I had a brief look at Net::Patricia and what all that was about and thought "hmm, tree lookup? don't we have that close to the perl core?"
Turns out that DB_File, using a database of type DB_BTREE, fits that purpose very well. Memory requirements are minimal, and lookup time is no more than 5 micromiliseconds worst case (tested with 1.000.000 randomly generated prefixes).

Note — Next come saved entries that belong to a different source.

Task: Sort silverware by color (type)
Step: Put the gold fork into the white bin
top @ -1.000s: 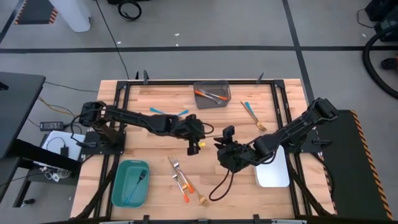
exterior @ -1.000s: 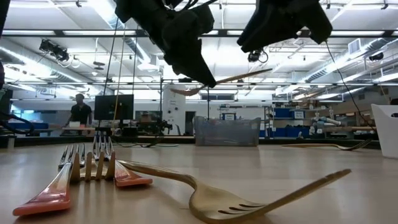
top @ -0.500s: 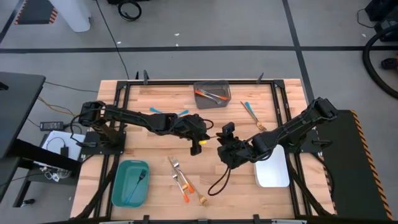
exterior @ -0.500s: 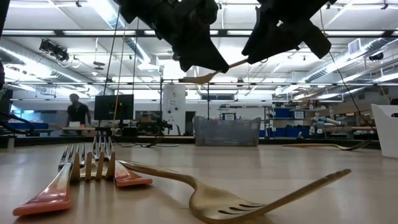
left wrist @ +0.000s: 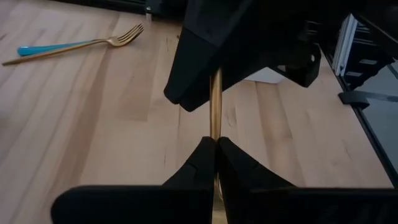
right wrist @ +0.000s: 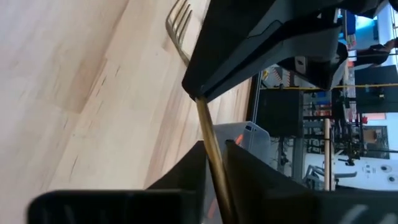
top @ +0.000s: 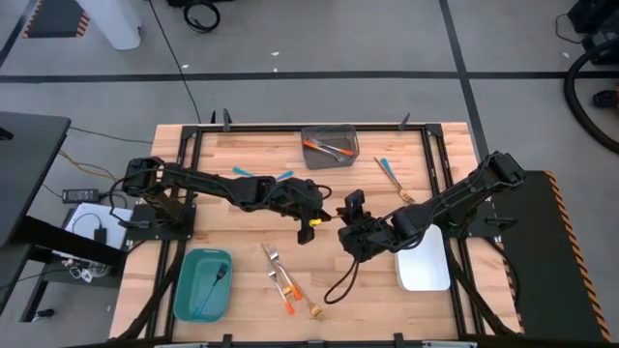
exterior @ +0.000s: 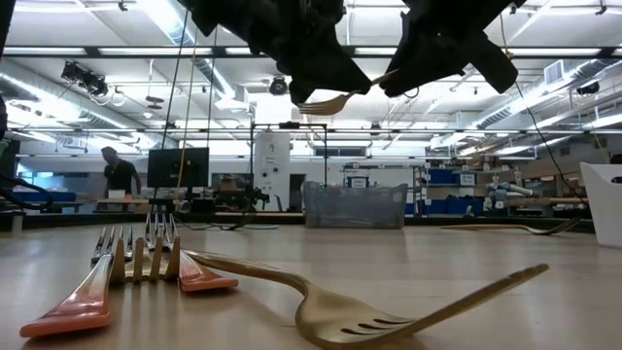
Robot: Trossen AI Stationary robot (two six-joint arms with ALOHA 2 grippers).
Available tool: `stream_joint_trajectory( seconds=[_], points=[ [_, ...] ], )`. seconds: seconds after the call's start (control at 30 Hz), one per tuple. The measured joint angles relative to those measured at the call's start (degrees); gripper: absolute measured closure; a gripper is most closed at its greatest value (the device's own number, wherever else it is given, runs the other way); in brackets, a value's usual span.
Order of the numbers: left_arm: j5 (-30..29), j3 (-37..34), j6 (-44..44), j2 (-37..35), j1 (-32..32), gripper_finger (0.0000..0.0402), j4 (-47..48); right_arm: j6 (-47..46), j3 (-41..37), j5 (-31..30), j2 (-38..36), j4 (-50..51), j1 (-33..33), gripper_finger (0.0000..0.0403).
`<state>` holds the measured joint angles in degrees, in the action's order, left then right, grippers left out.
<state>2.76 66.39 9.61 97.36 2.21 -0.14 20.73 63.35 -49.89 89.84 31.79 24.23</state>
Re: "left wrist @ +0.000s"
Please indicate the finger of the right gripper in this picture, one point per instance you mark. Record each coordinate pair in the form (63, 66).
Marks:
(186, 62)
(236, 56)

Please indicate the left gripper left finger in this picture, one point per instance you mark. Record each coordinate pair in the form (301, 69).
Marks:
(174, 202)

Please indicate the gold metal fork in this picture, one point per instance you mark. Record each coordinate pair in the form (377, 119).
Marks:
(215, 105)
(119, 40)

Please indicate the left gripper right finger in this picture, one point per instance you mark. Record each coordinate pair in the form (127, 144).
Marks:
(264, 202)

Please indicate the white plastic bin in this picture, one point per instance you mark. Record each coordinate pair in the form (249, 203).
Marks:
(264, 77)

Example: having the CIDR notation 10.223.2.0/23, we get
net: 0 0 0 0 1 0 1 0 1 1 0 1 1 1 1 1 0 0 0 0 0 0 1 0 0 0 0 0 0 0 0 0 mask: 1 1 1 1 1 1 1 1 1 1 1 1 1 1 1 1 1 1 1 1 1 1 1 0 0 0 0 0 0 0 0 0 key: 1010101011101110111110111111111110101010101011000000000000000000
We get thus a 64 bit key (well, 64 char string :-). Upon search, the searched IP adress is zipped with the netmask 0xffffffff in the same manner, and starting with the leftmost 2 bits, a partial match against the tree is done. DB_BTREE returns the next key which is equal or greater than the key at hand. The resulting key is splitted back into network and netmask, and it is checked whether the ip matches the resulting range. If so, the value is pushed to a list. While the search key matches the returned key, further bits (2 at a time) are added. The search is repeated until there's a mismatch or no new key is returned, which means we're done.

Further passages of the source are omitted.